### To do
Up to and including the line with "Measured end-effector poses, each", output the records exactly as they appear.

***** Source material *****

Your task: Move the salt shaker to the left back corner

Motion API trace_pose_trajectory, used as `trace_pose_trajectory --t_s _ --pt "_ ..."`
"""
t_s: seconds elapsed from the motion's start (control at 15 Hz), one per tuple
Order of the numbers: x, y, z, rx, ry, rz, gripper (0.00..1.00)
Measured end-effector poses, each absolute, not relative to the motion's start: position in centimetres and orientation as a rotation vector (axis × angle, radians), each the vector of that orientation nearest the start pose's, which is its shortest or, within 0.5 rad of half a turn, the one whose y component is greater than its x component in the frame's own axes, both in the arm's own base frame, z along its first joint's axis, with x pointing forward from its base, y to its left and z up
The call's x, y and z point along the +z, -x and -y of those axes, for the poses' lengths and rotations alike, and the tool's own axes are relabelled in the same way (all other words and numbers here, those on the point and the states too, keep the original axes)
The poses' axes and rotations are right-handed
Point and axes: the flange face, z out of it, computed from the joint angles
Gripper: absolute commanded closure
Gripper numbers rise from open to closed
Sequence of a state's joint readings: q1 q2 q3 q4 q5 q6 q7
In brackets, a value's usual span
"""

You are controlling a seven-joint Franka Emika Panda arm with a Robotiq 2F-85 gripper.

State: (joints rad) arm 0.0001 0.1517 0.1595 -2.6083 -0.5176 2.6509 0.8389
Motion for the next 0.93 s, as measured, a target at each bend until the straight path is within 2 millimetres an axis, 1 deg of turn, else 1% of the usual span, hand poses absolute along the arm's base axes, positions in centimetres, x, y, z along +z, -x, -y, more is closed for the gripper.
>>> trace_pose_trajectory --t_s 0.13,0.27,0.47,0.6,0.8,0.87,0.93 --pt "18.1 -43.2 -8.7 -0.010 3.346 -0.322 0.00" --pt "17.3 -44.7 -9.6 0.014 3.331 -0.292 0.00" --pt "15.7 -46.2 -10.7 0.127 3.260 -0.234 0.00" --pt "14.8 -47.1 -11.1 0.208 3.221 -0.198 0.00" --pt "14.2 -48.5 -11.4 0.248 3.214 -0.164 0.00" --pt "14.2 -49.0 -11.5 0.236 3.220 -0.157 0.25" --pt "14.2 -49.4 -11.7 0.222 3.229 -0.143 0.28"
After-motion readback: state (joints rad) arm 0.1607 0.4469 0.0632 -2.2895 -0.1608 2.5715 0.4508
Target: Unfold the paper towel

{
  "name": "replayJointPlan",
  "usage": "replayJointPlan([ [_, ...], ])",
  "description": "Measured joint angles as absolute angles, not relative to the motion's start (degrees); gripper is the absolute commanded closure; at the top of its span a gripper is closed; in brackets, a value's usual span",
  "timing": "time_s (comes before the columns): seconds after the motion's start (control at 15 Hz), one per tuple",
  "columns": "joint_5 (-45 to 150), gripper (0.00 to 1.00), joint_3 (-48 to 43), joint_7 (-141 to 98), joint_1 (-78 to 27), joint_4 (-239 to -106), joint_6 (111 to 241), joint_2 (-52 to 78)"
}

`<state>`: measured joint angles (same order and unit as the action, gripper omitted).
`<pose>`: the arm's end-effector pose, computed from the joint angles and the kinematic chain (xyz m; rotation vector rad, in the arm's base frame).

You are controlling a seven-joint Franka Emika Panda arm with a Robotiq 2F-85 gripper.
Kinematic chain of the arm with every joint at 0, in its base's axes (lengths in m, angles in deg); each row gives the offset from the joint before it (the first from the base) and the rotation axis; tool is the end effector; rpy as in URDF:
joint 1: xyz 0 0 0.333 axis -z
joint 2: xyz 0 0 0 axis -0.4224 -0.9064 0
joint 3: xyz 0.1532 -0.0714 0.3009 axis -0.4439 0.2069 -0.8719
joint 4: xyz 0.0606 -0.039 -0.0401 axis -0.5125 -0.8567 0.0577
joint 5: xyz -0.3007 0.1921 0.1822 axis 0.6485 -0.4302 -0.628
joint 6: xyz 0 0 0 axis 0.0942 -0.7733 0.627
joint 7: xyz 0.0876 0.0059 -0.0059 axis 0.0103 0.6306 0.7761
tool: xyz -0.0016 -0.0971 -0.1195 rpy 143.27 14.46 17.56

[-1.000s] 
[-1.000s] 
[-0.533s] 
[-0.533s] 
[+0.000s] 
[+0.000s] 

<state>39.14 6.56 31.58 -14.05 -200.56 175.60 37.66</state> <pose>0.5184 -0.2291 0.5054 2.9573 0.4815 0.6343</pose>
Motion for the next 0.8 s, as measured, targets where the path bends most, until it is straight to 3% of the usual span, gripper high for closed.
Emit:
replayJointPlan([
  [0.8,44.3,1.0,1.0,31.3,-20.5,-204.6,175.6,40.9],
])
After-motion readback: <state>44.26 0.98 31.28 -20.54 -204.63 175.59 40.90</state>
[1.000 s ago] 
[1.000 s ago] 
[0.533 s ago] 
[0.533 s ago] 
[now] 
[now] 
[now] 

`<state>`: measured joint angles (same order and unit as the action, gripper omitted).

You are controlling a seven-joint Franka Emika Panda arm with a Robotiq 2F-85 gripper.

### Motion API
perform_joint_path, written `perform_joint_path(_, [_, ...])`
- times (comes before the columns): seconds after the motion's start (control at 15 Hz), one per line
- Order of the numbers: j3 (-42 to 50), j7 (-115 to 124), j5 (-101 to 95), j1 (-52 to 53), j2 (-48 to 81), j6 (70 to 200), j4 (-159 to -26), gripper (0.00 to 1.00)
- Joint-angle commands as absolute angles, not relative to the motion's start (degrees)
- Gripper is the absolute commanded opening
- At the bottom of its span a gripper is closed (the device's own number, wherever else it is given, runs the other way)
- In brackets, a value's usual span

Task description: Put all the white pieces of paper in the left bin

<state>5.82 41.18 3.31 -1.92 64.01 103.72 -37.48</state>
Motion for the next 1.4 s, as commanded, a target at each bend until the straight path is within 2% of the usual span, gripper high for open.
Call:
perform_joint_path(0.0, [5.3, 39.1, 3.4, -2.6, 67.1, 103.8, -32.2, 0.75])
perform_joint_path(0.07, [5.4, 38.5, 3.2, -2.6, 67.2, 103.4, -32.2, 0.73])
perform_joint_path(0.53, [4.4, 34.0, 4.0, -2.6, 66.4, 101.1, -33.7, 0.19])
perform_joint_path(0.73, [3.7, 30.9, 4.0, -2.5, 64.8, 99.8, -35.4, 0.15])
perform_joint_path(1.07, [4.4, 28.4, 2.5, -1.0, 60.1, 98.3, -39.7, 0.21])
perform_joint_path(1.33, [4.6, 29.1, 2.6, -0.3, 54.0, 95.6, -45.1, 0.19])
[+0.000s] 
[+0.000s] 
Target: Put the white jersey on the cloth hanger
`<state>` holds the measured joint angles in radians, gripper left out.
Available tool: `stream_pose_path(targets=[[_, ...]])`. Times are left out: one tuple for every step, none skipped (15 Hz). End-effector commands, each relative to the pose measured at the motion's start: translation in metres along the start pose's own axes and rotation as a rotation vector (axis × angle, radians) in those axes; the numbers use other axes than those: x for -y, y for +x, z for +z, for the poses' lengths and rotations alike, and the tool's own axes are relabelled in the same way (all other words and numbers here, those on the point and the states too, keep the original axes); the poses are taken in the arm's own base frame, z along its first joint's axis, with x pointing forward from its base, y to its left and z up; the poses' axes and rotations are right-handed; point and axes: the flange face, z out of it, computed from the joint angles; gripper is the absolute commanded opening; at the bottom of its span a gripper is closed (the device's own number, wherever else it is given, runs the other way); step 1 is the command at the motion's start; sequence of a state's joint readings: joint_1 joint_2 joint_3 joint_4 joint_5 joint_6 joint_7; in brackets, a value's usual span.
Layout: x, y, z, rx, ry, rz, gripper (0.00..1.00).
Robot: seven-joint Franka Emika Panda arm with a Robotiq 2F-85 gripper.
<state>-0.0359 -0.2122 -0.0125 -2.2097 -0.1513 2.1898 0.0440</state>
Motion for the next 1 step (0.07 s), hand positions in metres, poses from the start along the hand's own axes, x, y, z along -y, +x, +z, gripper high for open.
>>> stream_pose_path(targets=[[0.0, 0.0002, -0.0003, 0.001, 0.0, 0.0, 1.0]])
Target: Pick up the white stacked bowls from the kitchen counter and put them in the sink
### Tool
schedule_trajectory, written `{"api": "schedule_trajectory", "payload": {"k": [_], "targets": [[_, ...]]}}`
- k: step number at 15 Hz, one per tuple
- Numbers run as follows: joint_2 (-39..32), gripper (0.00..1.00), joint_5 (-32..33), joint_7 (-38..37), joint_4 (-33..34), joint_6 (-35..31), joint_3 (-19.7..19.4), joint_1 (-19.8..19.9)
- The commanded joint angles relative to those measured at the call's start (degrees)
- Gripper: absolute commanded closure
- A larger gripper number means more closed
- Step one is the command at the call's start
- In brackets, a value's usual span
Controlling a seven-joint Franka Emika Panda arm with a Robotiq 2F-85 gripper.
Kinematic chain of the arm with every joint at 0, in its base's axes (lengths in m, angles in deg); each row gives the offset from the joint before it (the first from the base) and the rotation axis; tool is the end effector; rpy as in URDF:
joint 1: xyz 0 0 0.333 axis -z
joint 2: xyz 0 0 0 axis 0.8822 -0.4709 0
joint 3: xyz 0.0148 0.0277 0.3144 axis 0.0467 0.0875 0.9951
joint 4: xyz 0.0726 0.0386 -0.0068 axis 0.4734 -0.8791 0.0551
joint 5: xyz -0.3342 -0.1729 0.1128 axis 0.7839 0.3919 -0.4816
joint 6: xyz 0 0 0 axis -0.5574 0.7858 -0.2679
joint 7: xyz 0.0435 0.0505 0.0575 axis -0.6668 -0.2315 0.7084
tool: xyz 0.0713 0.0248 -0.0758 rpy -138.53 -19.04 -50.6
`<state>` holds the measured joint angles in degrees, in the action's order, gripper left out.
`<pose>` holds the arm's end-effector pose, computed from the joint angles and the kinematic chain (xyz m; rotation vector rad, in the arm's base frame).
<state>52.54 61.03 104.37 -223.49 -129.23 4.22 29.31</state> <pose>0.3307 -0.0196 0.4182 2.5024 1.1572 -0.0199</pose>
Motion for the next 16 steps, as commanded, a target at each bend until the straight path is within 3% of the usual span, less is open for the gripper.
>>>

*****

### Your solution
Your task: Move the salt shaker to the left back corner

Motion API trace_pose_trajectory, used as `trace_pose_trajectory --t_s _ --pt "_ ..."`
"""
t_s: seconds elapsed from the motion's start (control at 15 Hz), one per tuple
Order of the numbers: x, y, z, rx, ry, rz, gripper (0.00..1.00)
Measured end-effector poses, each absolute, not relative to the motion's start: position in centimetres and orientation as a rotation vector (axis × angle, radians), each the vector of that orientation nearest the start pose's, which is its shortest or, within 0.5 rad of half a turn, the one whose y component is greater than its x component in the frame's own axes, both in the arm's own base frame, z along its first joint's axis, with x pointing forward from its base, y to its left and z up

The answer given is complete as it stands.